Posted: Mon Feb 05, 2007 6:50 pm
by Minimalist
The first thing I noticed about all the mortar holes is they're circular
The Club is famous for trying to fit square pegs into round holes.
Posted: Mon Feb 05, 2007 7:13 pm
by Forum Monk
More rebuttal to proposed pre-clovis furnaces.
Consider the methods employed to work with melted iron. First of all, the furnace proper would have to be lined with appropriate refactory material since the limestone wall and floor would have melted. The over-all size of the furnace should be small perhaps but at least large enough to accomodate the charcoals or other combustibles as well as the crucible which would hold the iron. The iron would not likely be melted with out a vessel to contain it, otherwise you have the problem of recovering the molten iron. Fragments of the crucibles or refractory material would be present (one would assume).

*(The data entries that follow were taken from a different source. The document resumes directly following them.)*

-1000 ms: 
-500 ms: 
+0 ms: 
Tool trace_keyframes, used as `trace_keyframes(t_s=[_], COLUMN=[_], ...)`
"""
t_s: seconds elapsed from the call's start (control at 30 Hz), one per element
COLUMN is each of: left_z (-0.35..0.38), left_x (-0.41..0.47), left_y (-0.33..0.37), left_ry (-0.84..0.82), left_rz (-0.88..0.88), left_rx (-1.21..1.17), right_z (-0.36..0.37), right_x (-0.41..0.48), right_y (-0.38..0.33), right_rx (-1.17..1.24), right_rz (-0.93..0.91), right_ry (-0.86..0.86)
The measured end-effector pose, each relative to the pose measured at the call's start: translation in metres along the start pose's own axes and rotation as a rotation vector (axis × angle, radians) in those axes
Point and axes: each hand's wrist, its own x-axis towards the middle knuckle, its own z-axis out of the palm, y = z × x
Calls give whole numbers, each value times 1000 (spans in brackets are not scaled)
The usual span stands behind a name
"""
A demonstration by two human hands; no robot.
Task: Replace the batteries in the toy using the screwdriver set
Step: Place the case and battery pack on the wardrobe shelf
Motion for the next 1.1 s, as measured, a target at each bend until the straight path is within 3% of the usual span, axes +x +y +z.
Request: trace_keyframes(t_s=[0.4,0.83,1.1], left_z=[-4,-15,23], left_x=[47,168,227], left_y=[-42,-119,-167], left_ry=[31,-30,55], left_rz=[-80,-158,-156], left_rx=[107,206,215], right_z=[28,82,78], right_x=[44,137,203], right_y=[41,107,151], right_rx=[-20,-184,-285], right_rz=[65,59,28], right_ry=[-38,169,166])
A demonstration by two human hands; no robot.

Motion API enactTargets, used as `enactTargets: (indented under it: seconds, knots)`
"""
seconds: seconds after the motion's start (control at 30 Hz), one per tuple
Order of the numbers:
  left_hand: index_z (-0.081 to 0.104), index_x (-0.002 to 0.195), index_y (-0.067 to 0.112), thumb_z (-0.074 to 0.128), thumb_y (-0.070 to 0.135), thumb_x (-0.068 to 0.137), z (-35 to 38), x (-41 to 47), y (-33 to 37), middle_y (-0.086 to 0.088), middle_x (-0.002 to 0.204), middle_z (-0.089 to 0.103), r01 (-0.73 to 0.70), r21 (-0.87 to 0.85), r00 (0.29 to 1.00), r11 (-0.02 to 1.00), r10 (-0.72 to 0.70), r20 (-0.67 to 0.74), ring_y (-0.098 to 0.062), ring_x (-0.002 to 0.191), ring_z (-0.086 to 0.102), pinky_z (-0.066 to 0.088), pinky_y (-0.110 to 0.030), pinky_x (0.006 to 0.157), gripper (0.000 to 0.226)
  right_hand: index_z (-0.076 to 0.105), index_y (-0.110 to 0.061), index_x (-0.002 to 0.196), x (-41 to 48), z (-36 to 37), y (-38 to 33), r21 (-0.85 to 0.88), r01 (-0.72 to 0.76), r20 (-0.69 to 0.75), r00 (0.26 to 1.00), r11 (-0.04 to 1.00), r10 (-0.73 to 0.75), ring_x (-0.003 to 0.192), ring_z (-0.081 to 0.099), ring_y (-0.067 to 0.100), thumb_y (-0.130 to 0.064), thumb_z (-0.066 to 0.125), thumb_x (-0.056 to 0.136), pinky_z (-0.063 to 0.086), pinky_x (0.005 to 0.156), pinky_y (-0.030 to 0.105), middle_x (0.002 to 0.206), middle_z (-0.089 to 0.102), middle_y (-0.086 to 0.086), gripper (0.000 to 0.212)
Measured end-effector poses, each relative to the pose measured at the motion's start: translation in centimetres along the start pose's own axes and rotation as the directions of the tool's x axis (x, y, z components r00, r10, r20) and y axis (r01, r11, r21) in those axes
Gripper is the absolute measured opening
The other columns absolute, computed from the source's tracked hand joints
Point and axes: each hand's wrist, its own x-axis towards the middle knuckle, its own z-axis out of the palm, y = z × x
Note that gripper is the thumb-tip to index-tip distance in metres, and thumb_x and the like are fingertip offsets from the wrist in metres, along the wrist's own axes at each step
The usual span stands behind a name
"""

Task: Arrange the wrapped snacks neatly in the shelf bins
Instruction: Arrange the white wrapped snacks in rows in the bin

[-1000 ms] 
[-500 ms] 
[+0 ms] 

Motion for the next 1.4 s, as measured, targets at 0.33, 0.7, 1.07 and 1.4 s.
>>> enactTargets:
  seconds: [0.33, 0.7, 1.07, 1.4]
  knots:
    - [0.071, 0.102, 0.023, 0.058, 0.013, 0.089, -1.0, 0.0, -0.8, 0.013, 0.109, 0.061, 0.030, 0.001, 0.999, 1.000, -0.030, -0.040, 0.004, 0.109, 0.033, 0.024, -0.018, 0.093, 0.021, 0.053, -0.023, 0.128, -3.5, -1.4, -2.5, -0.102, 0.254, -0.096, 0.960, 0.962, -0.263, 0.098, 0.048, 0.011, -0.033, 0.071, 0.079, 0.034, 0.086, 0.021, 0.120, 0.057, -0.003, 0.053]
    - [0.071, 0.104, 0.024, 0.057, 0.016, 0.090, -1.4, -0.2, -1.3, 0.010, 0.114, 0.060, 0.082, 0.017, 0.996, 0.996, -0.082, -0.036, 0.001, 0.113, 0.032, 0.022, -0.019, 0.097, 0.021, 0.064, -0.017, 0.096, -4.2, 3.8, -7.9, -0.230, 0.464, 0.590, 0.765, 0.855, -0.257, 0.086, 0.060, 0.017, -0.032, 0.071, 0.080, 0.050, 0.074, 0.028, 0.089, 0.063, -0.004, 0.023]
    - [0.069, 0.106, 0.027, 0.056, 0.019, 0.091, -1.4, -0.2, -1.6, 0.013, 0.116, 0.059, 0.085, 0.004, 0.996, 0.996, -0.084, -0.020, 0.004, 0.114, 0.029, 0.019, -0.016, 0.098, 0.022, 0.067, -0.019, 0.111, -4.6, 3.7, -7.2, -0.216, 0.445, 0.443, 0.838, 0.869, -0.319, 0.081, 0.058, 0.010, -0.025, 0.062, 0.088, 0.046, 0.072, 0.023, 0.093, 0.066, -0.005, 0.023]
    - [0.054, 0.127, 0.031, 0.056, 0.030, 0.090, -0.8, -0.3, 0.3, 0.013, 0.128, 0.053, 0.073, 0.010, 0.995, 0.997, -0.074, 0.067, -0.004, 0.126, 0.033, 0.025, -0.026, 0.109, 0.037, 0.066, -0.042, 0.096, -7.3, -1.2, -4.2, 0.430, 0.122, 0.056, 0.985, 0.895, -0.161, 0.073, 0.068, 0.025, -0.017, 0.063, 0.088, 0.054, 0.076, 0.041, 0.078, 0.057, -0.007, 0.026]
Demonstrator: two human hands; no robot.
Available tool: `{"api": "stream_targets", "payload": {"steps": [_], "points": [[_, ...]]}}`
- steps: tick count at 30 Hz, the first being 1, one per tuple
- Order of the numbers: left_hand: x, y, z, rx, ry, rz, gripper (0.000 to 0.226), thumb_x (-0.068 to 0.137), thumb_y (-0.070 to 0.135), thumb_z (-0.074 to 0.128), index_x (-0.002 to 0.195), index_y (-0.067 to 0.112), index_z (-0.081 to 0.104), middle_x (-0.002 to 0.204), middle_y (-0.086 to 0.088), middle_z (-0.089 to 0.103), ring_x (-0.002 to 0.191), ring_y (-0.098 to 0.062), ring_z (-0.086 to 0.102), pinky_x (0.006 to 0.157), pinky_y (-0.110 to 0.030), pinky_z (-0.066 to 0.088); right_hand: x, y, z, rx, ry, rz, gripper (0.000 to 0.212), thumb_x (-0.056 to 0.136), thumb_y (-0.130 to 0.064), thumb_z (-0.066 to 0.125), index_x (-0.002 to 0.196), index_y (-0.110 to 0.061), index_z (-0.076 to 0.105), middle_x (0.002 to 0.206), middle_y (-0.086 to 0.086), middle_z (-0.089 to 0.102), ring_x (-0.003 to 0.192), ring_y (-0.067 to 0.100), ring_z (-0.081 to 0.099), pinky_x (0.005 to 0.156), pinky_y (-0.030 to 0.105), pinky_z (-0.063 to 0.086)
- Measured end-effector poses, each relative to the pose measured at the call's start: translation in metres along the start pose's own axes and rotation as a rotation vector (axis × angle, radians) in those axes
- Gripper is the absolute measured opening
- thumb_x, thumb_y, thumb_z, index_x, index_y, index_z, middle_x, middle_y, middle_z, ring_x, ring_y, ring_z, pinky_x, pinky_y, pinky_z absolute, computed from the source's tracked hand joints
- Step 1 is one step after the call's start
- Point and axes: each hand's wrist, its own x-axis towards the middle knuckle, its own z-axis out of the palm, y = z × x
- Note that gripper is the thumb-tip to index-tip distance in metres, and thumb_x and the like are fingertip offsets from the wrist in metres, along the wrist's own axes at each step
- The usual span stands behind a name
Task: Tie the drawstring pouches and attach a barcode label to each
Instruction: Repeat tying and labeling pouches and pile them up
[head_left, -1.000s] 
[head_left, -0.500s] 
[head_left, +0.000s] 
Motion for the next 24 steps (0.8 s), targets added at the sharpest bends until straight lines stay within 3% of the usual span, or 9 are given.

As for using sea-shell molds, I have seen the claim but question its feasibility. I wonder what the melt point of sea-shells are???
Forging is a possibilty also, but again consider the practically of heating and handling iron pieces in a furnace with a roof opening instead of side door. The iron 'effigies' you have displayed do not resemble forged pieces.
(I am not criticizing your work. I have said before, I think you need to make sure you dot the i's and cross the t's. I am sure the so-called 'club' has a lot tougher questions than I can ask.)

Posted: Mon Feb 05, 2007 7:34 pm
by Charlie Hatchett
deleted
Posted: Mon Feb 05, 2007 9:15 pm
by Minimalist
Yet, Monk, somehow man came to understand that heating certain rocks led to a useful by-product. It seems quite safe to say that the proper furnaces were not designed before the metal was discovered.
Somehow, conditions in nature must exist that led someone (doubtlessly brighter than the rest) to see what was possible when those rocks were heated.